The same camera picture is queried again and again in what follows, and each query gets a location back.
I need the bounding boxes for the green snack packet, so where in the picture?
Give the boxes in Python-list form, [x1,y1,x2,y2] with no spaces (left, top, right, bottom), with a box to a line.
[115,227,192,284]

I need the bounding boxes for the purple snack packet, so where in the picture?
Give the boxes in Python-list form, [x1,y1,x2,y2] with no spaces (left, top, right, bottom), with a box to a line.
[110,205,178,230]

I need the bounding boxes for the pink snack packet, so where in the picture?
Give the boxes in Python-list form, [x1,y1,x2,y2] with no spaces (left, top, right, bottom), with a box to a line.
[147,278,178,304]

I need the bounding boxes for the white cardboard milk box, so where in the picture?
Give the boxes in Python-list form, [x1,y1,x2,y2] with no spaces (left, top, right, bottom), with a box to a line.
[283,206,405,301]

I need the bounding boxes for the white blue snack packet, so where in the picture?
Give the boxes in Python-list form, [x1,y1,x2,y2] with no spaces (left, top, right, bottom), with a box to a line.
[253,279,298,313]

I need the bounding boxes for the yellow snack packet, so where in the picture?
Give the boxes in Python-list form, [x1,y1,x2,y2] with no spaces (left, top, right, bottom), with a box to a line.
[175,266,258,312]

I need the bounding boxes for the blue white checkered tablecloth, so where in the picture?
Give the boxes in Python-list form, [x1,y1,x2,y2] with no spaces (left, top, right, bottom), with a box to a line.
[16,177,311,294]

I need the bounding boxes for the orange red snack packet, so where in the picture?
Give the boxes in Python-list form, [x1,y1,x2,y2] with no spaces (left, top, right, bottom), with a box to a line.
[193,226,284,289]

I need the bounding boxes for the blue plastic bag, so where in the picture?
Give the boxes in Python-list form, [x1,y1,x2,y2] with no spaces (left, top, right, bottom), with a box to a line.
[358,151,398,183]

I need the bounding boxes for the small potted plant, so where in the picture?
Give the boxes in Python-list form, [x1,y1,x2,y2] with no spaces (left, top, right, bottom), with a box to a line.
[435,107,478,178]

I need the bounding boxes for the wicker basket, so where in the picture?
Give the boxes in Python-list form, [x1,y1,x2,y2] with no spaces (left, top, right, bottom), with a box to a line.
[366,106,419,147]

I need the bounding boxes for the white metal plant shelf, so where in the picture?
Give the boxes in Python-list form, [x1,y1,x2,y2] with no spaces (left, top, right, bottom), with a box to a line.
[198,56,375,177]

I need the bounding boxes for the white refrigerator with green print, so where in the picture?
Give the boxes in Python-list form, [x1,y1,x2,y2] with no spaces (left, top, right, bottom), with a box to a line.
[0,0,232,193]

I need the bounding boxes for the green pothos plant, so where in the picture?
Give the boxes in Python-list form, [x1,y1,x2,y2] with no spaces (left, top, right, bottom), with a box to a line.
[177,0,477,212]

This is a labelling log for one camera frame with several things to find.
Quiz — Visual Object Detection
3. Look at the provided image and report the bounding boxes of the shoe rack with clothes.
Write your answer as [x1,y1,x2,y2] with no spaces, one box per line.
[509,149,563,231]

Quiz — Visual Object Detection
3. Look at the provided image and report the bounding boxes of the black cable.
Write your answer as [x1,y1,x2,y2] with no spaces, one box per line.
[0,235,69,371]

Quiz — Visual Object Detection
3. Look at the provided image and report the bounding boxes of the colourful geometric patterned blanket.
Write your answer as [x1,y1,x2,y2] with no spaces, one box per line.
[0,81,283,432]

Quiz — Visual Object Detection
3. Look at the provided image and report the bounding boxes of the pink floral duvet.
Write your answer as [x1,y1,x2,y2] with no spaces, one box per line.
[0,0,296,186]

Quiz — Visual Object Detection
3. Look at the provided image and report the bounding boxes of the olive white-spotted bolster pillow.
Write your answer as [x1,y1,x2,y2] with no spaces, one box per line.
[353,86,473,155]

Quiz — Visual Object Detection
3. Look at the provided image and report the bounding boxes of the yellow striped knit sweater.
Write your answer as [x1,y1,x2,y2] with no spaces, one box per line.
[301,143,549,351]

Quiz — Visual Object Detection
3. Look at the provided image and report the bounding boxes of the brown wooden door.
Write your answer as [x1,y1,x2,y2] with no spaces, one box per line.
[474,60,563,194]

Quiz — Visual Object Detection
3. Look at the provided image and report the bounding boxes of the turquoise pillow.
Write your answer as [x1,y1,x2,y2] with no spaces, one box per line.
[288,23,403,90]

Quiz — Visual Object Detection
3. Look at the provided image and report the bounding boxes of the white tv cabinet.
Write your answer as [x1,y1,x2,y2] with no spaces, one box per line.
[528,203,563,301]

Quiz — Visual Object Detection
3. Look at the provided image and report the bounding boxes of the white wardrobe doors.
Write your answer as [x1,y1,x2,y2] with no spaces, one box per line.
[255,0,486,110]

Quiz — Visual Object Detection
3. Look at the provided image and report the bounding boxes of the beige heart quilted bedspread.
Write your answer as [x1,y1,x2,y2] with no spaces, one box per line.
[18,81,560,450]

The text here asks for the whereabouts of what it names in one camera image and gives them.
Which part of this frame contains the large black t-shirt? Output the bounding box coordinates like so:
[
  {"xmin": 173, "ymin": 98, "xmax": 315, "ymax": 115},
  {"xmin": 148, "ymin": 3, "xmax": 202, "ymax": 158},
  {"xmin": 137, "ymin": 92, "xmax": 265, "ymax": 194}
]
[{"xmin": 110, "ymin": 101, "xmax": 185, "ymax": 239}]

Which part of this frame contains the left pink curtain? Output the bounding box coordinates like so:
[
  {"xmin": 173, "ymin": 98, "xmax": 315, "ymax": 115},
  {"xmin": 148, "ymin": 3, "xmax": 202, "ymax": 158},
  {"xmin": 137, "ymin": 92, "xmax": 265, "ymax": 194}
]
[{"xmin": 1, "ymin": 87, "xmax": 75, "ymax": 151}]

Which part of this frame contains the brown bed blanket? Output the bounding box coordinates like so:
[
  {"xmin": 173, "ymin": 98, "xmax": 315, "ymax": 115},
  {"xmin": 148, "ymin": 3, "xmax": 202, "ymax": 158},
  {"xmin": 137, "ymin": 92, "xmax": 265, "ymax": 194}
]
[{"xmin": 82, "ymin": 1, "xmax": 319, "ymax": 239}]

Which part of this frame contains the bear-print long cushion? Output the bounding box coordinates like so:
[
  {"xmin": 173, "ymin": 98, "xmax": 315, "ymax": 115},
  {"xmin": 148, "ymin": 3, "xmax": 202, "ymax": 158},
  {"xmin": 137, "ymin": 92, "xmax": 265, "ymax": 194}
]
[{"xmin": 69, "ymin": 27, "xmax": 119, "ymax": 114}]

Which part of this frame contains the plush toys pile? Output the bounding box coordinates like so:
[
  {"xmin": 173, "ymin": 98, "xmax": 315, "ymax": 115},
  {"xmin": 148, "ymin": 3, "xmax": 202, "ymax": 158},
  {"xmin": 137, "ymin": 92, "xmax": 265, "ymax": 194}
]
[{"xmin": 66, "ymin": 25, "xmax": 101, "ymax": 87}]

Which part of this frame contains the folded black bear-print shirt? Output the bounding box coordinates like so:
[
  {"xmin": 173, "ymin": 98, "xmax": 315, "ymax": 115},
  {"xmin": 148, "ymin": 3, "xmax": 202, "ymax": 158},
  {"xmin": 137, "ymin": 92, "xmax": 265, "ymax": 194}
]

※

-- DIRECTIONS FOR THIS TASK --
Output the records exactly, including every line.

-- EXPECTED ANSWER --
The same camera picture is queried again and again in what follows, and each query gets a location back.
I need the bounding boxes for the green snack packet, so where in the picture?
Give the boxes in Python-list form, [x1,y1,x2,y2] with no spaces (left, top, right, bottom), with a box to a line.
[115,227,192,284]

I need the bounding boxes for the purple snack packet, so where in the picture?
Give the boxes in Python-list form, [x1,y1,x2,y2] with no spaces (left, top, right, bottom), with a box to a line.
[110,205,178,230]

I need the bounding boxes for the pink snack packet, so where in the picture?
Give the boxes in Python-list form, [x1,y1,x2,y2] with no spaces (left, top, right, bottom), with a box to a line.
[147,278,178,304]

I need the bounding boxes for the white cardboard milk box, so where in the picture?
Give the boxes in Python-list form, [x1,y1,x2,y2] with no spaces (left, top, right, bottom), with a box to a line.
[283,206,405,301]

I need the bounding boxes for the white blue snack packet, so where in the picture?
Give the boxes in Python-list form, [x1,y1,x2,y2] with no spaces (left, top, right, bottom), with a box to a line.
[253,279,298,313]

I need the bounding boxes for the yellow snack packet, so where in the picture?
Give the boxes in Python-list form, [x1,y1,x2,y2] with no spaces (left, top, right, bottom), with a box to a line.
[175,266,258,312]

I need the bounding boxes for the blue white checkered tablecloth, so where in the picture?
Give the boxes in Python-list form, [x1,y1,x2,y2] with no spaces (left, top, right, bottom), with a box to a line.
[16,177,311,294]

I need the bounding boxes for the orange red snack packet, so where in the picture?
Give the boxes in Python-list form, [x1,y1,x2,y2] with no spaces (left, top, right, bottom), with a box to a line.
[193,226,284,289]

I need the bounding boxes for the blue plastic bag, so where in the picture?
Give the boxes in Python-list form, [x1,y1,x2,y2] with no spaces (left, top, right, bottom), with a box to a line.
[358,151,398,183]

I need the bounding boxes for the small potted plant, so where in the picture?
Give the boxes in Python-list form, [x1,y1,x2,y2] with no spaces (left, top, right, bottom), with a box to a line.
[435,107,478,178]

I need the bounding boxes for the wicker basket, so where in the picture?
Give the boxes in Python-list form, [x1,y1,x2,y2] with no spaces (left, top, right, bottom), with a box to a line.
[366,106,419,147]

I need the bounding boxes for the white metal plant shelf, so where in the picture?
Give the boxes in Python-list form, [x1,y1,x2,y2] with no spaces (left, top, right, bottom), with a box to a line.
[198,56,375,177]

I need the bounding boxes for the white refrigerator with green print, so where in the picture?
Give the boxes in Python-list form, [x1,y1,x2,y2] with no spaces (left, top, right, bottom), with a box to a line.
[0,0,232,193]

I need the bounding boxes for the green pothos plant, so where in the picture?
Give the boxes in Python-list form, [x1,y1,x2,y2] with no spaces (left, top, right, bottom), with a box to a line.
[177,0,477,212]

This is a labelling log for one camera frame with several things to find.
Quiz — Visual Object Detection
3. Look at the provided image and report the bounding boxes of the shoe rack with clothes.
Write your answer as [x1,y1,x2,y2] with no spaces, one box per line.
[509,149,563,231]

Quiz — Visual Object Detection
3. Look at the provided image and report the bounding boxes of the black cable.
Write your answer as [x1,y1,x2,y2] with no spaces, one box per line.
[0,235,69,371]

Quiz — Visual Object Detection
3. Look at the provided image and report the bounding boxes of the colourful geometric patterned blanket.
Write your answer as [x1,y1,x2,y2] with no spaces, one box per line.
[0,81,283,432]

Quiz — Visual Object Detection
3. Look at the provided image and report the bounding boxes of the pink floral duvet.
Write your answer as [x1,y1,x2,y2] with no spaces, one box per line.
[0,0,296,186]

Quiz — Visual Object Detection
3. Look at the provided image and report the bounding boxes of the olive white-spotted bolster pillow.
Write your answer as [x1,y1,x2,y2] with no spaces, one box per line.
[353,86,473,155]

Quiz — Visual Object Detection
3. Look at the provided image and report the bounding boxes of the yellow striped knit sweater.
Write your answer as [x1,y1,x2,y2] with no spaces, one box per line.
[301,143,549,351]

Quiz — Visual Object Detection
3. Look at the provided image and report the bounding boxes of the brown wooden door.
Write your answer as [x1,y1,x2,y2] with no spaces, one box per line.
[474,60,563,194]

Quiz — Visual Object Detection
3. Look at the provided image and report the bounding boxes of the turquoise pillow.
Write your answer as [x1,y1,x2,y2] with no spaces, one box per line.
[288,23,403,90]

Quiz — Visual Object Detection
3. Look at the provided image and report the bounding boxes of the white tv cabinet.
Write your answer as [x1,y1,x2,y2] with no spaces, one box per line.
[528,203,563,301]

Quiz — Visual Object Detection
3. Look at the provided image and report the bounding boxes of the white wardrobe doors.
Write your answer as [x1,y1,x2,y2] with no spaces, one box per line.
[255,0,486,110]

Quiz — Visual Object Detection
3. Look at the provided image and report the bounding boxes of the beige heart quilted bedspread.
Write your answer as [x1,y1,x2,y2] with no spaces, one box per line.
[18,81,560,450]

The text here asks for the whereabouts of what it names in one camera image and gives them.
Which part of this frame contains the large black t-shirt? Output the bounding box coordinates like so:
[
  {"xmin": 173, "ymin": 98, "xmax": 315, "ymax": 115},
  {"xmin": 148, "ymin": 3, "xmax": 202, "ymax": 158},
  {"xmin": 137, "ymin": 92, "xmax": 265, "ymax": 194}
]
[{"xmin": 110, "ymin": 101, "xmax": 185, "ymax": 239}]

Which part of this frame contains the left pink curtain? Output the bounding box coordinates like so:
[
  {"xmin": 173, "ymin": 98, "xmax": 315, "ymax": 115},
  {"xmin": 148, "ymin": 3, "xmax": 202, "ymax": 158},
  {"xmin": 137, "ymin": 92, "xmax": 265, "ymax": 194}
]
[{"xmin": 1, "ymin": 87, "xmax": 75, "ymax": 151}]

Which part of this frame contains the brown bed blanket? Output the bounding box coordinates like so:
[
  {"xmin": 173, "ymin": 98, "xmax": 315, "ymax": 115},
  {"xmin": 148, "ymin": 3, "xmax": 202, "ymax": 158},
  {"xmin": 137, "ymin": 92, "xmax": 265, "ymax": 194}
]
[{"xmin": 82, "ymin": 1, "xmax": 319, "ymax": 239}]

Which part of this frame contains the bear-print long cushion? Output the bounding box coordinates like so:
[
  {"xmin": 173, "ymin": 98, "xmax": 315, "ymax": 115},
  {"xmin": 148, "ymin": 3, "xmax": 202, "ymax": 158},
  {"xmin": 137, "ymin": 92, "xmax": 265, "ymax": 194}
]
[{"xmin": 69, "ymin": 27, "xmax": 119, "ymax": 114}]

Which part of this frame contains the plush toys pile? Output the bounding box coordinates like so:
[
  {"xmin": 173, "ymin": 98, "xmax": 315, "ymax": 115},
  {"xmin": 148, "ymin": 3, "xmax": 202, "ymax": 158},
  {"xmin": 137, "ymin": 92, "xmax": 265, "ymax": 194}
]
[{"xmin": 66, "ymin": 25, "xmax": 101, "ymax": 87}]

Which part of this frame contains the folded black bear-print shirt? Output the bounding box coordinates like so:
[
  {"xmin": 173, "ymin": 98, "xmax": 315, "ymax": 115},
  {"xmin": 148, "ymin": 3, "xmax": 202, "ymax": 158},
  {"xmin": 137, "ymin": 92, "xmax": 265, "ymax": 194}
]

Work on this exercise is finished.